Towards DNA sensing polymers: interaction between acrylamide/3-(N,N-dimethylaminopropyl)-acrylamide and DNA phage λ at various N/P ratios

Abstract

The present study strongly relates to ongoing research on the development of cationic polymers which are of great interest due to their enormous potential for biomedical applications, especially as non-viral vectors for gene therapy, antimicrobial agents and active components in DNA sensing devices. The current paper demonstrates that a functional group approach can be successfully realized in a free-radical copolymerization process to prepare cationic copolymers with a desired composition of amine groups, which can be protonated in water thus, providing electrostatic interactions between a polycation and DNA. Three replicas of the cationic copolymer, acrylamide/3-(N,N-dimethylaminopropyl)-acrylamide (AADMAPA), were synthesized using this strategy. The values of average molecular mass and polydispersity index, are similar for the replicas, averaged to 24 000 ± 2000 g mol⁻¹ and 1.5 ± 0.1, respectively. The copolymer composition according to ¹H-NMR (D₂O), was corresponded to the molar ratio of initial monomers.

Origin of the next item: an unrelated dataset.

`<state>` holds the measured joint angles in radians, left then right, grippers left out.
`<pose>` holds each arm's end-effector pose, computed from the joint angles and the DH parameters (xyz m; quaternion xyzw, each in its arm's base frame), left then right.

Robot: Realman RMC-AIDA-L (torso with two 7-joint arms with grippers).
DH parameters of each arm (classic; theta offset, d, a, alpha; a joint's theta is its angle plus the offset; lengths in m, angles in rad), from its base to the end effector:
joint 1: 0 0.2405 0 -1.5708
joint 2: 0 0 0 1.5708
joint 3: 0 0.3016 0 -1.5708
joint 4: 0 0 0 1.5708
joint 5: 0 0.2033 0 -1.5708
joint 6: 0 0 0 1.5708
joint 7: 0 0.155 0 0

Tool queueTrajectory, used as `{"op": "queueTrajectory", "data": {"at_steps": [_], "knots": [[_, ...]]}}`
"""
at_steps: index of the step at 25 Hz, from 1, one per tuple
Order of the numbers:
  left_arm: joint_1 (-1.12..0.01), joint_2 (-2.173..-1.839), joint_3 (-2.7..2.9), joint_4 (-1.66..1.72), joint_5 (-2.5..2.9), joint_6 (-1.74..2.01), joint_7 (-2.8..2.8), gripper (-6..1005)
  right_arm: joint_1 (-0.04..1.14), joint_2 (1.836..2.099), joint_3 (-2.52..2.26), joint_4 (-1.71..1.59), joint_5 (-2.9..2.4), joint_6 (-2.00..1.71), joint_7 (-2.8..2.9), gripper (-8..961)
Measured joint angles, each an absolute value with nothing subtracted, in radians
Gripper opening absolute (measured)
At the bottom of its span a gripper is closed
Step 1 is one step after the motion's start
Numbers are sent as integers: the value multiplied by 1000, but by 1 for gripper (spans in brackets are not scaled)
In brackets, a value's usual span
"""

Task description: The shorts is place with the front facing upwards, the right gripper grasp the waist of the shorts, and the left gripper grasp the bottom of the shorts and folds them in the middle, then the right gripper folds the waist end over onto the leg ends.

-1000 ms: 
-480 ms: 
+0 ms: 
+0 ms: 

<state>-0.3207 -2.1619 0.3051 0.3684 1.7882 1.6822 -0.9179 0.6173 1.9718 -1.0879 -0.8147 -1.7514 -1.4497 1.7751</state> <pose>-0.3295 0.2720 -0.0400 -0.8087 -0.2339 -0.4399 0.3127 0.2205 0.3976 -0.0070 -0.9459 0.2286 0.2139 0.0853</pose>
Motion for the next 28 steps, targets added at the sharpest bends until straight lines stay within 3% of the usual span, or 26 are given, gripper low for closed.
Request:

The dynamic light scattering studies and zeta potential measurements confirmed that in water positively charged AADMAPA/DNA polyplexes are formed at N/P > 2.2: the formed particles have bimodal distributions with the average diameters of 70 and 700 nm. Zeta potential measurements indicated that the point of zero charge (isoelectric point) is close to N/P ≅ 2.2. According to the atomic force microscopy positively charged AADMAPA/DNA polyplexes have axially symmetric shapes.